Work instruction> Return the run of lines below that opens with the line containing "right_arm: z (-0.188" and closes with the line containing "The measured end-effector", keeping each one exact.
-------- Given records --------
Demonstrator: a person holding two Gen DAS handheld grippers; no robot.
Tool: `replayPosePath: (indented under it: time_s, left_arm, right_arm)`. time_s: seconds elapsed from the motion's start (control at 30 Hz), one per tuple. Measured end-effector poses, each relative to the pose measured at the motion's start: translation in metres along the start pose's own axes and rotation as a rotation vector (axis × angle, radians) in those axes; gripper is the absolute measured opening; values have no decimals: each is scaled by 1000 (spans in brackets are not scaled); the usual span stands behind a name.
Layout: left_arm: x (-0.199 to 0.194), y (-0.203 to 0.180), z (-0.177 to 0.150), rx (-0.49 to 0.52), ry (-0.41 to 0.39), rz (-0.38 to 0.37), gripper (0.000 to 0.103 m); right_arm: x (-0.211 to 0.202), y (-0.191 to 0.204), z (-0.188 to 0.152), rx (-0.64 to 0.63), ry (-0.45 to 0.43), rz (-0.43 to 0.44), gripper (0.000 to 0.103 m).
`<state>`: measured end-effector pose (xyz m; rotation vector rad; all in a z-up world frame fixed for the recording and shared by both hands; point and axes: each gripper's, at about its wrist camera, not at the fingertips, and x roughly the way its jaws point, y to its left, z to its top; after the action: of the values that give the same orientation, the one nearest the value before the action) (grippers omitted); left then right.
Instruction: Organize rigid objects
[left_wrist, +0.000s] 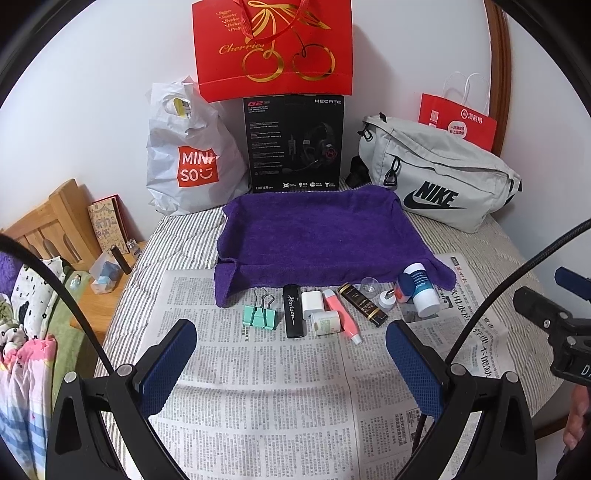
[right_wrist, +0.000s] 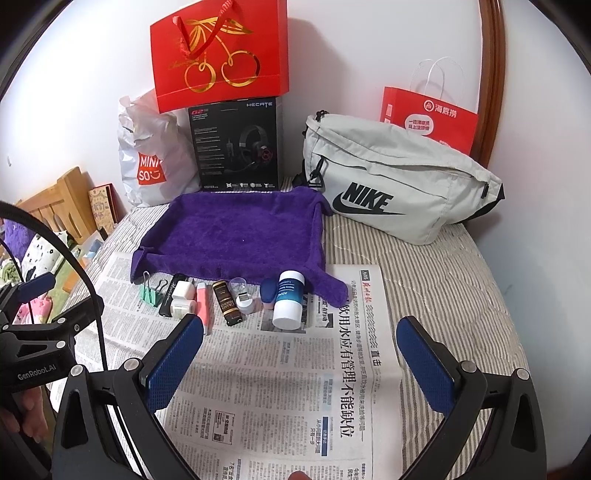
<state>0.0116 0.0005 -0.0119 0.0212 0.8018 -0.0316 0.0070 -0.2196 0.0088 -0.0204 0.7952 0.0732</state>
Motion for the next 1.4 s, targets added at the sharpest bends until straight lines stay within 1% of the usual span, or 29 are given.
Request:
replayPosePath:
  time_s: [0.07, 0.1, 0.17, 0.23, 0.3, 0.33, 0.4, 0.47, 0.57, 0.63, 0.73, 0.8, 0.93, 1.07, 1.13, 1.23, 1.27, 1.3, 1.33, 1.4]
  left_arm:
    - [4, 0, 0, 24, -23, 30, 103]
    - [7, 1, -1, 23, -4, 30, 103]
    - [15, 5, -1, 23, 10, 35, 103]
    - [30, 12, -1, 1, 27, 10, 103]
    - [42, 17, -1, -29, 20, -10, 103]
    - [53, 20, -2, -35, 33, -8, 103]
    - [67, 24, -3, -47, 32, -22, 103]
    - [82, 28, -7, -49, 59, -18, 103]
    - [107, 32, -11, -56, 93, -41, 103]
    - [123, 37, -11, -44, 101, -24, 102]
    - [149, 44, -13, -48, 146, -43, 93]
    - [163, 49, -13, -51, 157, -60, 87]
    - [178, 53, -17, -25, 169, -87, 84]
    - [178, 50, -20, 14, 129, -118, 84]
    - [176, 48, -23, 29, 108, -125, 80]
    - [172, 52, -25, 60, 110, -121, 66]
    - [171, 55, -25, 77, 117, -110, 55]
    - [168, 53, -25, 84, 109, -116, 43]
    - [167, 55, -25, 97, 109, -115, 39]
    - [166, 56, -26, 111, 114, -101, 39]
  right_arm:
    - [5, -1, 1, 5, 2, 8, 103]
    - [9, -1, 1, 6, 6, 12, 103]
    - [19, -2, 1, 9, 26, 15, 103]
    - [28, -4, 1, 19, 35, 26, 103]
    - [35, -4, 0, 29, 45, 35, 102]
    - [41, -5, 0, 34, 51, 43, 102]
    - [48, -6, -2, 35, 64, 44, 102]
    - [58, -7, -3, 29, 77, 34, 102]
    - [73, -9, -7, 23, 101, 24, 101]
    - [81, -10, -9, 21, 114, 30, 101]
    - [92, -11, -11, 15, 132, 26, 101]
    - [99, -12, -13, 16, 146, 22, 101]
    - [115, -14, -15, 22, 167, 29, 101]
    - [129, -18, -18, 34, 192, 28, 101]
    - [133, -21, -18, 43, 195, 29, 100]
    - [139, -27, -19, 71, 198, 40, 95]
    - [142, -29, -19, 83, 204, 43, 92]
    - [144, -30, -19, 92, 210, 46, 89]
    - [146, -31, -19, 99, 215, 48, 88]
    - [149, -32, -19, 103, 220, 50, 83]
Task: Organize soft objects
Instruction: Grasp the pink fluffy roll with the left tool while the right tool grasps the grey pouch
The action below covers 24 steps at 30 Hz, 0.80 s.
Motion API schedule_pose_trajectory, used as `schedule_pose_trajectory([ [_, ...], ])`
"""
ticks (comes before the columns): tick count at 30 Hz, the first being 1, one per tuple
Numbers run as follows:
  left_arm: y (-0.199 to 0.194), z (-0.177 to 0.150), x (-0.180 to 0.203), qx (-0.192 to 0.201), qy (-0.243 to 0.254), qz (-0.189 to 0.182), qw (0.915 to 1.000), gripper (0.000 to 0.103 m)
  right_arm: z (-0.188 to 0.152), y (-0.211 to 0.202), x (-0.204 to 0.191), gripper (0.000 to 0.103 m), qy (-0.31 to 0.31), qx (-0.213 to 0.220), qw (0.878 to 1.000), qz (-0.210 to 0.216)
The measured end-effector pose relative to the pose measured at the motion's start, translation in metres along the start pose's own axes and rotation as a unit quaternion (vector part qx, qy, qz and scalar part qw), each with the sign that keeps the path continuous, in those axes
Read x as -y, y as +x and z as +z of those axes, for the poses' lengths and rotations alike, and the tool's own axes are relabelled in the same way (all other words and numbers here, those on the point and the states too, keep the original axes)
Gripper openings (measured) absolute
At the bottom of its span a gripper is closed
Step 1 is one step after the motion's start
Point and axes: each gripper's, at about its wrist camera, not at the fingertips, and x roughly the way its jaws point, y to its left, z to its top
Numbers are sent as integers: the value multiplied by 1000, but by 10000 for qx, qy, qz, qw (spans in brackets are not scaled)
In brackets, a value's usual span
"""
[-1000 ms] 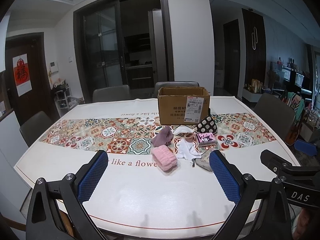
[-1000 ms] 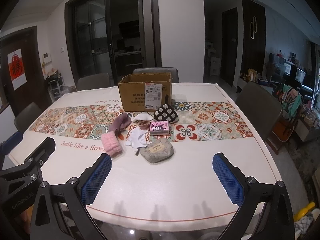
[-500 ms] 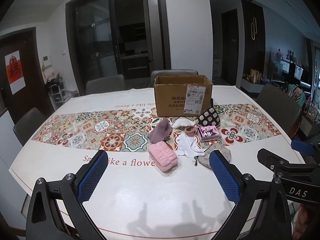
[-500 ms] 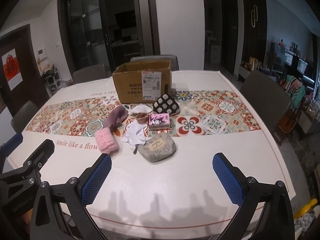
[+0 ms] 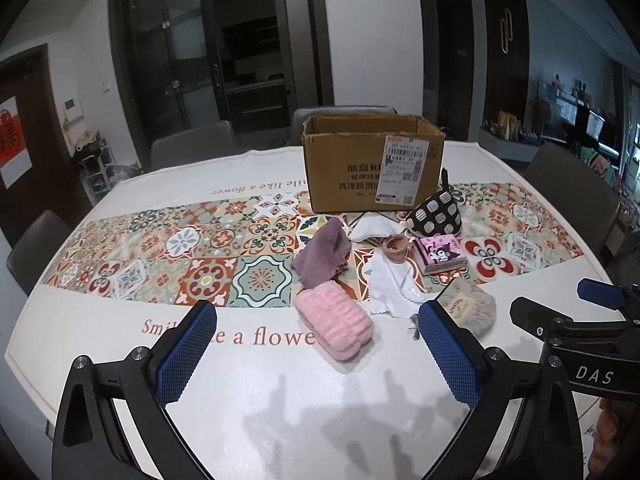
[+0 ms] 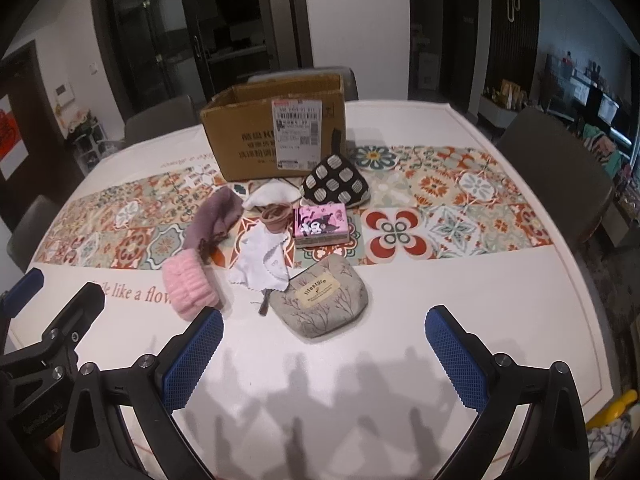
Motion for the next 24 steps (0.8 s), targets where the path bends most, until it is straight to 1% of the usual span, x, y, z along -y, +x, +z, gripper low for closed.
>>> schedule_pose_trajectory([
  [5, 32, 4, -4, -138, 227, -146, 9995, 103, 4, 33, -7, 103, 103, -370, 9993, -15],
  [12, 75, 4, 0, -374, 818, -460, 9949, 103, 1, 78, -10, 103, 346, -951, 9948, -80],
  [14, 85, 2, 2, -445, 1065, -516, 9920, 103, -1, 90, -11, 103, 382, -1143, 9926, -145],
  [18, 104, -6, 9, -621, 1602, -634, 9831, 103, 0, 108, -12, 102, 316, -1419, 9888, -323],
  [24, 126, -11, 14, -845, 2060, -893, 9708, 103, 3, 129, -19, 102, 88, -1810, 9825, -424],
])
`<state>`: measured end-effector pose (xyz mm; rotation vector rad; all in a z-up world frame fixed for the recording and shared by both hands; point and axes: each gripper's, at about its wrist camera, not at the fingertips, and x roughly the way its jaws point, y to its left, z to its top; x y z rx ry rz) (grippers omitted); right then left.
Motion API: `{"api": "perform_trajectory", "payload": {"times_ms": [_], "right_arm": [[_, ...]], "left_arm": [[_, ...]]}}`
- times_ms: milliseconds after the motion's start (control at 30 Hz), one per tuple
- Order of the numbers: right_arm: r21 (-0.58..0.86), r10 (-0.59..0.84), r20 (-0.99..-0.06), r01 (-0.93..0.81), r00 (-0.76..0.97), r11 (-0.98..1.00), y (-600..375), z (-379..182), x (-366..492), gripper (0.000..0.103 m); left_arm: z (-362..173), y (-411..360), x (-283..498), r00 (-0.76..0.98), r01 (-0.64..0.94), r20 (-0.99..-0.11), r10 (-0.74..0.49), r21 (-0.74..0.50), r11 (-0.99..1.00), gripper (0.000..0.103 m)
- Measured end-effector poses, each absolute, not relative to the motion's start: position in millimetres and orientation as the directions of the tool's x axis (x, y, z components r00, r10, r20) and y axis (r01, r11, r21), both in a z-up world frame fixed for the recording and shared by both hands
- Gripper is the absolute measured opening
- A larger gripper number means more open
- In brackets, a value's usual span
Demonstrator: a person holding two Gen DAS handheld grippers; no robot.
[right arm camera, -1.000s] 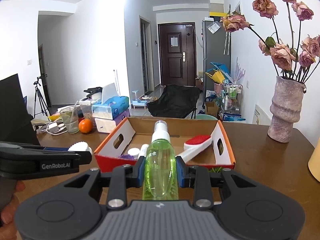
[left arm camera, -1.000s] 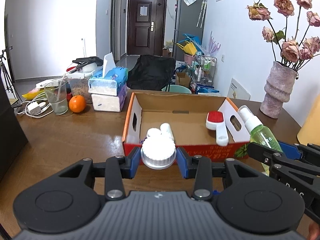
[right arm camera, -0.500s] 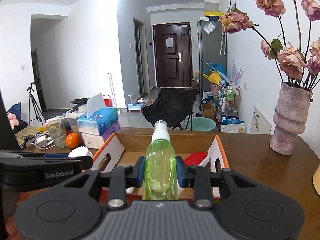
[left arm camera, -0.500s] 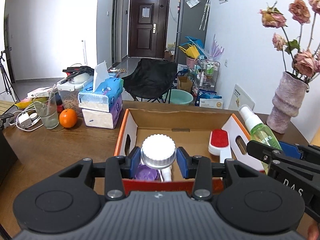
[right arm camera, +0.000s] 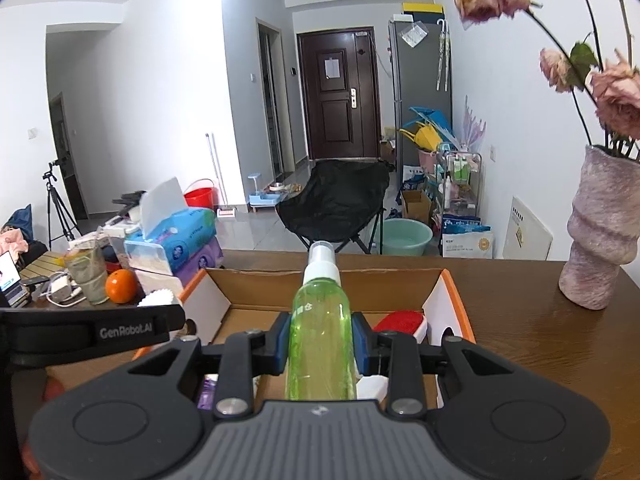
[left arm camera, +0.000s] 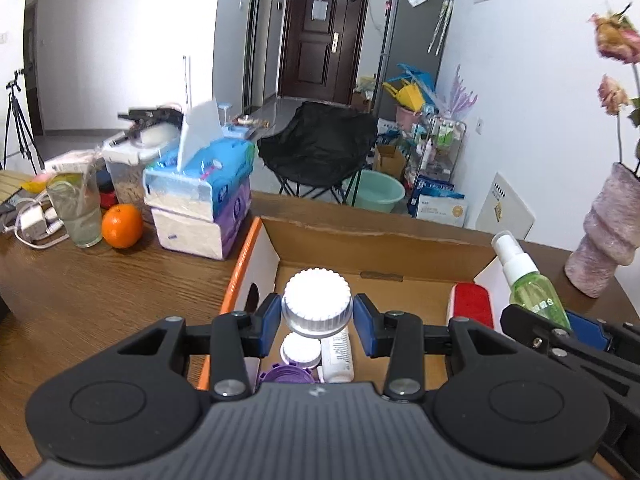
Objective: Organize rigid objects
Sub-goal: 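Open both grippers to drop the green spray bottle and white ridged cap into the box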
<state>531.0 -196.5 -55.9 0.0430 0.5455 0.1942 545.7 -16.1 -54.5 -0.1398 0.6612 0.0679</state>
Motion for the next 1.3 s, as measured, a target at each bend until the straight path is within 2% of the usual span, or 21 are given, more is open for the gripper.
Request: {"api": "perform_trajectory", "payload": {"times_ms": [300, 733, 767, 800, 833, 867, 900, 933, 967, 1033, 1300], "right_arm": [[0.078, 0.165, -0.546, -0.147, 0.821, 0.986, -198.9, -76.5, 561.2, 0.03], [0.049, 0.135, -0.554, -0.129, 0.822, 0.99, -196.6, -87.9, 582.5, 0.03], [0.049, 0.131, -0.554, -0.126, 0.822, 0.991, -196.6, -88.4, 583.2, 0.031], [0.052, 0.131, -0.553, -0.123, 0.823, 0.991, -197.4, -89.8, 583.1, 0.031], [0.059, 0.133, -0.554, -0.121, 0.822, 0.991, -199.5, -91.4, 584.0, 0.031], [0.059, 0.131, -0.549, -0.118, 0.826, 0.991, -201.2, -92.0, 583.3, 0.037], [0.053, 0.122, -0.544, -0.111, 0.83, 0.992, -203.3, -92.3, 582.3, 0.062], [0.05, 0.109, -0.542, -0.097, 0.833, 0.994, -205.9, -91.9, 581.5, 0.079], [0.047, 0.093, -0.533, -0.08, 0.841, 0.996, -209.7, -91.0, 579.9, 0.103], [0.042, 0.063, -0.495, -0.049, 0.867, 0.998, -217.1, -89.8, 572.5, 0.103], [0.08, 0.069, -0.494, -0.033, 0.867, 0.996, -235.7, -87.7, 561.0, 0.103]], "left_arm": [[-82.8, -9.5, 579.1, 0.756, -0.128, -0.654, -0.001, -0.15, 0.98, 0.041], [-98.7, -7.0, 596.8, 0.738, -0.118, -0.675, 0.018, -0.103, 0.988, 0.041], [-98.5, -7.7, 596.5, 0.74, -0.115, -0.673, 0.02, -0.097, 0.989, 0.043], [-97.9, -8.6, 595.6, 0.743, -0.11, -0.669, 0.022, -0.091, 0.99, 0.056], [-96.7, -9.0, 594.6, 0.747, -0.11, -0.665, 0.025, -0.086, 0.99, 0.077], [-95.4, -8.8, 592.8, 0.755, -0.115, -0.655, 0.035, -0.079, 0.99, 0.088], [-93.7, -9.0, 590.4, 0.763, -0.124, -0.644, 0.052, -0.067, 0.99, 0.103], [-91.5, -8.4, 587.8, 0.774, -0.132, -0.63, 0.067, -0.057, 0.99, 0.103], [-89.8, -7.4, 586.1, 0.777, -0.129, -0.626, 0.064, -0.059, 0.99, 0.103], [-88.2, -3.6, 585.1, 0.774, -0.115, -0.633, 0.032, -0.091, 0.989, 0.103], [-86.7, -4.3, 583.3, 0.762, -0.108, -0.647, 0.023, -0.092, 0.99, 0.103]]}}
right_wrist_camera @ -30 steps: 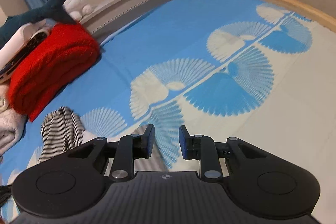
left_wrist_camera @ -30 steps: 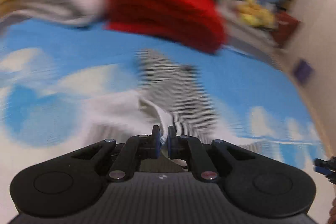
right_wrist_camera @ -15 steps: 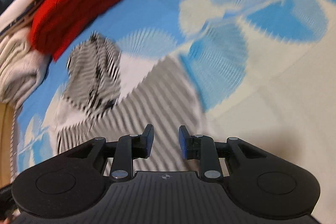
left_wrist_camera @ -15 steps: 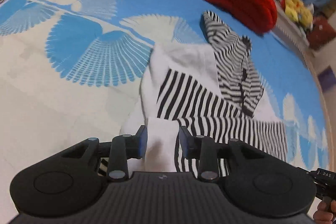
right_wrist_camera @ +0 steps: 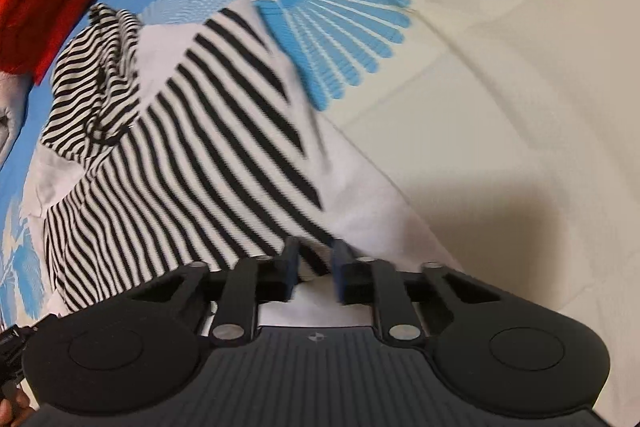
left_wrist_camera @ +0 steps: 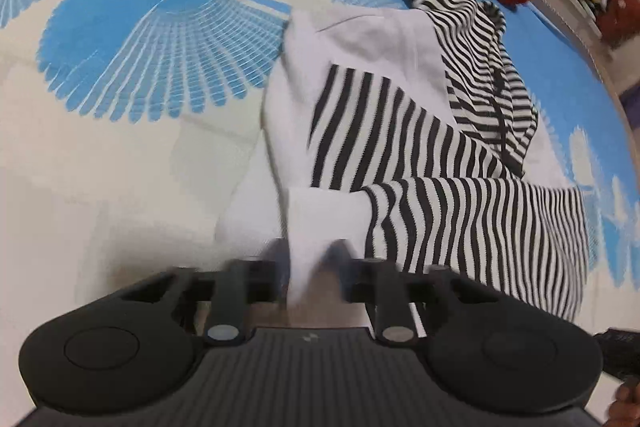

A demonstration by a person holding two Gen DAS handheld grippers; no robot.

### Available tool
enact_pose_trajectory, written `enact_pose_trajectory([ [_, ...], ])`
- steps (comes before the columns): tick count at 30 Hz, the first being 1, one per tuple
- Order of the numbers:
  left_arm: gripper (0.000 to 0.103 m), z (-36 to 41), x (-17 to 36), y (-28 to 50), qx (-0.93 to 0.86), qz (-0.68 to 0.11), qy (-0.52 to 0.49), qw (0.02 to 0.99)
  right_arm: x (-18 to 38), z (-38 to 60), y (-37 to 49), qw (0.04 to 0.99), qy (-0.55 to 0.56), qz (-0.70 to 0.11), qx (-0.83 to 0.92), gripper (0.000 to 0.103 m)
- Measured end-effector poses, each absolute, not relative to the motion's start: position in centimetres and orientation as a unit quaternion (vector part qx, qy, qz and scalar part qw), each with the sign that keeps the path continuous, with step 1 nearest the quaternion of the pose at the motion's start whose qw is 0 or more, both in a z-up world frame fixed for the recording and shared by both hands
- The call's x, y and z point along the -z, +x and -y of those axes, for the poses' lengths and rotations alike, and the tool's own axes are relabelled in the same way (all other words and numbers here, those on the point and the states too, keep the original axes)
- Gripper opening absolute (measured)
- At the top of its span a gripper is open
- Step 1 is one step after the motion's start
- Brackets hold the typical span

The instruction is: Fold small clothes

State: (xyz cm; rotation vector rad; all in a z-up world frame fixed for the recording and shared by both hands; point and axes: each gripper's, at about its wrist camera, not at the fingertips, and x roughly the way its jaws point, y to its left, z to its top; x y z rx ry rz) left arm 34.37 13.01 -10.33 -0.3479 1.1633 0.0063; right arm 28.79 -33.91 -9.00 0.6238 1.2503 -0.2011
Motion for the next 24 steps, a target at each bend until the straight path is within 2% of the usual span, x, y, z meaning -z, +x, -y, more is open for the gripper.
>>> enact_pose_trajectory([
  [2,0.003,-12.6,9.5,34.2,-0.011,-0.513,-0.141,0.847,8.9,34.1,28.8,0.760,0.288,-0.576,0.095,0.010],
  [3,0.003,-12.4,8.7,34.1,-0.014,-0.495,-0.132,0.859,8.6,34.0,28.9,0.761,0.286,-0.574,0.098,0.010],
  [5,0.002,-12.2,6.7,33.8,0.000,-0.447,-0.137,0.884,7.7,33.6,28.9,0.772,0.281,-0.561,0.104,0.023],
  [6,0.002,-12.1,5.9,33.7,0.000,-0.429,-0.134,0.893,7.1,33.3,29.0,0.782,0.276,-0.551,0.096,0.025],
  [8,0.003,-12.1,5.4,33.7,-0.017,-0.427,-0.121,0.896,5.9,32.3,29.2,0.803,0.271,-0.528,0.063,0.029],
  [10,0.005,-12.5,6.3,34.0,-0.056,-0.464,-0.119,0.876,5.4,31.3,29.4,0.815,0.258,-0.517,0.042,0.035],
  [11,0.005,-12.7,6.5,33.9,-0.077,-0.472,-0.120,0.870,5.7,31.1,29.6,0.812,0.259,-0.521,0.040,0.038],
  [14,0.007,-12.1,5.1,33.4,-0.074,-0.449,-0.109,0.884,8.3,31.8,29.8,0.772,0.281,-0.567,0.071,0.038],
  [17,0.024,-10.2,5.1,33.2,-0.006,-0.453,-0.099,0.886,9.0,32.1,29.8,0.765,0.281,-0.574,0.082,0.037],
  [18,0.034,-9.6,5.8,33.4,0.010,-0.470,-0.096,0.877,8.6,31.9,29.9,0.770,0.272,-0.571,0.083,0.037],
  [21,0.036,-8.5,9.9,33.8,0.015,-0.546,-0.077,0.834,7.0,31.1,30.1,0.799,0.235,-0.548,0.078,0.038],
  [24,0.036,-8.2,10.6,33.6,-0.004,-0.553,-0.066,0.831,7.1,30.4,30.5,0.803,0.218,-0.550,0.072,0.038],
])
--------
Task output>
  right_arm: z (-0.188 to 0.152), y (-0.211 to 0.202), x (-0.204 to 0.191), gripper (0.000 to 0.103 m), qy (-0.31 to 0.31), qx (-0.213 to 0.220), qw (0.878 to 1.000), qz (-0.210 to 0.216)
The measured end-effector pose relative to the pose measured at the motion's start, translation in metres along the start pose's own axes and rotation as a unit quaternion (vector part qx, qy, qz and scalar part qw), each with the sign that keeps the path continuous, in those axes

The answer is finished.